## Task statement:
Scan the records below, and wherever a line has the word "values", pull it out.

BEGIN

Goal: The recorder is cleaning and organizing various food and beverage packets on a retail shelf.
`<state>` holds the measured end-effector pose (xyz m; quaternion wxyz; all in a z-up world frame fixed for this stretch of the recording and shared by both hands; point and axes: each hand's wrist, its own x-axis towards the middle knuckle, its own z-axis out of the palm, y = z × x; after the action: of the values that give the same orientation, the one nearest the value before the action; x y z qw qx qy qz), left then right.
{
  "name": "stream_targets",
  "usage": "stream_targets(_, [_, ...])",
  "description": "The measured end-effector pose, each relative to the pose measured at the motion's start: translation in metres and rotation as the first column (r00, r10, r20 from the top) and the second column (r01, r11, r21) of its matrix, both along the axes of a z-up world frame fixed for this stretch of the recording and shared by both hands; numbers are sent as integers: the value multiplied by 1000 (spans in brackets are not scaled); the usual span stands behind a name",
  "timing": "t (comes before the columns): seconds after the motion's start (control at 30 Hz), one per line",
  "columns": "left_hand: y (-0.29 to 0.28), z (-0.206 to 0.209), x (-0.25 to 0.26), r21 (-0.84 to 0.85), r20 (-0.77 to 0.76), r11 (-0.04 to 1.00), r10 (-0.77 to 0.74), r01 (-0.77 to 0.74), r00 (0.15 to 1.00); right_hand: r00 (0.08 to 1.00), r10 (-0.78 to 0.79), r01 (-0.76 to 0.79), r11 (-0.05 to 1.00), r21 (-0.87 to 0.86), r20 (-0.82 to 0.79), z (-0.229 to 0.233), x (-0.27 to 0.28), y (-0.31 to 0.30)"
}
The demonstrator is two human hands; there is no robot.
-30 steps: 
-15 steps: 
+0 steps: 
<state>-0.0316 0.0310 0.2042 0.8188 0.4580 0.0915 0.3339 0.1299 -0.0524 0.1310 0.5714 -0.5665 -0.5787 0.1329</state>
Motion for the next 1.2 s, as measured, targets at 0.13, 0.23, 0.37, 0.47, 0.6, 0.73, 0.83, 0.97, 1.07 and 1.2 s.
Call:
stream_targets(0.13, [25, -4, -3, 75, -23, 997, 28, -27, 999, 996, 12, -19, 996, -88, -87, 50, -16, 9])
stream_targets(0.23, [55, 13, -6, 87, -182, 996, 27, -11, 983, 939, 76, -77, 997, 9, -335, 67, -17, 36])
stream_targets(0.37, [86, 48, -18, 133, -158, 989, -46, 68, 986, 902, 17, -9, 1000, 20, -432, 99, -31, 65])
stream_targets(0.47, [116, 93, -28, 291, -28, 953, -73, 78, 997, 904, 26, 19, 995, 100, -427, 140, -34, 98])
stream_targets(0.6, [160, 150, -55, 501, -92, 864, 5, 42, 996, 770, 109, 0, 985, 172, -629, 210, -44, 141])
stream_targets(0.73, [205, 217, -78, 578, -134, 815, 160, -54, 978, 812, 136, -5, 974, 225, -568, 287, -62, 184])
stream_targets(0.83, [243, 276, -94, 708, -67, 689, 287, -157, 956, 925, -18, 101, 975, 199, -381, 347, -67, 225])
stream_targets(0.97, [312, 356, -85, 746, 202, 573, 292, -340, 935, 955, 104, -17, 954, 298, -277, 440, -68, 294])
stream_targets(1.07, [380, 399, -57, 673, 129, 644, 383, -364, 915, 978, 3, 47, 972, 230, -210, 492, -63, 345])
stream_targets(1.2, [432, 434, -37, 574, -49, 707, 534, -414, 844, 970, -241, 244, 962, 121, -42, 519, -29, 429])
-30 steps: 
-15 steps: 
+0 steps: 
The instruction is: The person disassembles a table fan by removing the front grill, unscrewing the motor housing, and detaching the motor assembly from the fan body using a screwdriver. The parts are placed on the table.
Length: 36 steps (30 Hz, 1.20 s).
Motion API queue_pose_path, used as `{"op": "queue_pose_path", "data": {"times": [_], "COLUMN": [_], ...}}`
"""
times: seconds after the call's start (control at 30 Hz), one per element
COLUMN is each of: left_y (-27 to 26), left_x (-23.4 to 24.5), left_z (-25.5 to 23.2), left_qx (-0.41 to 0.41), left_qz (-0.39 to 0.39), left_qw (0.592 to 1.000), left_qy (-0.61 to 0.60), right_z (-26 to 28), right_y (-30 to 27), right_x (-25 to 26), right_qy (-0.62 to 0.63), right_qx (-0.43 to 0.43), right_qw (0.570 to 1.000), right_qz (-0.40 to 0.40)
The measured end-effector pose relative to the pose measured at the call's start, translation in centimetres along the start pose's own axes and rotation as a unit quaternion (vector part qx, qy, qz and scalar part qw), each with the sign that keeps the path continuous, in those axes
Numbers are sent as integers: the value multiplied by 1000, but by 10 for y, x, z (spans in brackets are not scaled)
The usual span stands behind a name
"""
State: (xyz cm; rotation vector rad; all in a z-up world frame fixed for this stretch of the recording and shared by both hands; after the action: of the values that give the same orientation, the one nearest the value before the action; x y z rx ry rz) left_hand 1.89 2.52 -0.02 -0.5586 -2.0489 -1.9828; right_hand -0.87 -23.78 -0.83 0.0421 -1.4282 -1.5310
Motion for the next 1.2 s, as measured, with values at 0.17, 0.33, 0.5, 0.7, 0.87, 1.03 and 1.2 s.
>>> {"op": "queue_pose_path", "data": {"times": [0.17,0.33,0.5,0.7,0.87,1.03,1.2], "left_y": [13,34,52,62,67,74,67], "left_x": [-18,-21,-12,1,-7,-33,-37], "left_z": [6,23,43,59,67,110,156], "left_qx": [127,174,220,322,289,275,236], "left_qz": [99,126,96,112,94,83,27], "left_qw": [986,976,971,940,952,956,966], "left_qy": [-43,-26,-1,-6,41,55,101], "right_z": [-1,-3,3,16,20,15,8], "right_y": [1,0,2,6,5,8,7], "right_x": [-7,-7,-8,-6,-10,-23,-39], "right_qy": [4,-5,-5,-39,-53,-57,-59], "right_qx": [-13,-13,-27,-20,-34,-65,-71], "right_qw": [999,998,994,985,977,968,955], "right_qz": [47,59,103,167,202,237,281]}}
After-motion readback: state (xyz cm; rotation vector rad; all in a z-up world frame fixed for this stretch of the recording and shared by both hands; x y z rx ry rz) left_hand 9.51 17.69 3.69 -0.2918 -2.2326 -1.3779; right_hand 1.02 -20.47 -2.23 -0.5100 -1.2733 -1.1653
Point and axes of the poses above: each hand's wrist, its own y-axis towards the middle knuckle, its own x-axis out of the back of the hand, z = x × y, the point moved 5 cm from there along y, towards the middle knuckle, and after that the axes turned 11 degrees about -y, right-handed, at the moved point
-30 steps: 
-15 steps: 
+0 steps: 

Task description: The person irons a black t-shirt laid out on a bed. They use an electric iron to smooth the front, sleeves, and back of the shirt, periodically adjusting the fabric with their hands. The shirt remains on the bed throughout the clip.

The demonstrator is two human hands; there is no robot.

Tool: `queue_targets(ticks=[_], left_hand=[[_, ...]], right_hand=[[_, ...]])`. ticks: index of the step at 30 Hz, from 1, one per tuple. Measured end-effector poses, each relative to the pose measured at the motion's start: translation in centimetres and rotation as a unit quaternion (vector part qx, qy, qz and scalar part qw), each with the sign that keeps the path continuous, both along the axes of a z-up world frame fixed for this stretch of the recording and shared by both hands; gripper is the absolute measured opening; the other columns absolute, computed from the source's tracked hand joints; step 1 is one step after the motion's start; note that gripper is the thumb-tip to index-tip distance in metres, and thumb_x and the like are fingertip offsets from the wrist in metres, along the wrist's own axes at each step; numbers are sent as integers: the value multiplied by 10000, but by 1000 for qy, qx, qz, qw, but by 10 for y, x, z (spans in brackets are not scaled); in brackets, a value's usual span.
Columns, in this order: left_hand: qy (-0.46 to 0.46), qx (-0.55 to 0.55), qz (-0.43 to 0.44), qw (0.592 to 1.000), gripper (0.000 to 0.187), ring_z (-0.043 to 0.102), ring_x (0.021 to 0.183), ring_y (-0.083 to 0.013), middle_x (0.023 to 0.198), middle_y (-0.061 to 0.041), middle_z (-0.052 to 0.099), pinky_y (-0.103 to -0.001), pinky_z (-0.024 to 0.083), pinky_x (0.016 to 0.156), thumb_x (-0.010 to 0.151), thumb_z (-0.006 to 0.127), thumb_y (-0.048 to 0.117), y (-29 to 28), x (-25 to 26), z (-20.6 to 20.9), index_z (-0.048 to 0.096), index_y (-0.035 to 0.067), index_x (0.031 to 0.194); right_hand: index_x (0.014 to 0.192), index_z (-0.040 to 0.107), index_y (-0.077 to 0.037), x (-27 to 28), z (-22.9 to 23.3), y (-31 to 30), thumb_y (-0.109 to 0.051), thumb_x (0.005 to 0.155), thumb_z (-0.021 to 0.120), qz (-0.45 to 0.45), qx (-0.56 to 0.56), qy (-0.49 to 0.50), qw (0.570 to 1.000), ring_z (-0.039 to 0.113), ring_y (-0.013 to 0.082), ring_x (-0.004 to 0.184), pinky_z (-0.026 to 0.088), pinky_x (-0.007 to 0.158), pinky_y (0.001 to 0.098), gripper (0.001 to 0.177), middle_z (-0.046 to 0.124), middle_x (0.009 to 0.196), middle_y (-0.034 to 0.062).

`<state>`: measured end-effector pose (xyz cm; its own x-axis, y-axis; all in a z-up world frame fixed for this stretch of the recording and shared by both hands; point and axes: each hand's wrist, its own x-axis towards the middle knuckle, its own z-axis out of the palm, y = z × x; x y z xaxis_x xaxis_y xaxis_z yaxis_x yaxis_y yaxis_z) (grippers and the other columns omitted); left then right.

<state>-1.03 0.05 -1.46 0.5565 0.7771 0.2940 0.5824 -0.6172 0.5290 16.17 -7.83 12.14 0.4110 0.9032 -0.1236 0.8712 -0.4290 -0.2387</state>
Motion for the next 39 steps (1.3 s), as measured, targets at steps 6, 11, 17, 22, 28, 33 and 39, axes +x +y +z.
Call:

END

## Solution below:
`<state>` holds the measured end-effector pose (xyz m; quaternion wxyz; all in a z-up world frame fixed for this stretch of the recording and shared by both hands; point and axes: each hand's wrist, its own x-axis towards the middle knuckle, its own z-axis out of the palm, y = z × x; after the action: of the values that give the same orientation, the one nearest the value before the action; x y z qw qx qy qz), left then right.
State: (xyz cm; rotation vector rad; all in a z-up world frame fixed for this stretch of the recording and shared by both hands; after the action: of the values that give the same orientation, the one nearest the value before the action; x y z rx ry rz) left_hand 1.89 2.52 -0.02 -0.5586 -2.0489 -1.9828; right_hand -0.87 -23.78 -0.83 0.0421 -1.4282 -1.5310
Motion for the next 1.2 s, as measured, with values at 0.17, 0.33, 0.5, 0.7, 0.87, 1.03 and 1.2 s.

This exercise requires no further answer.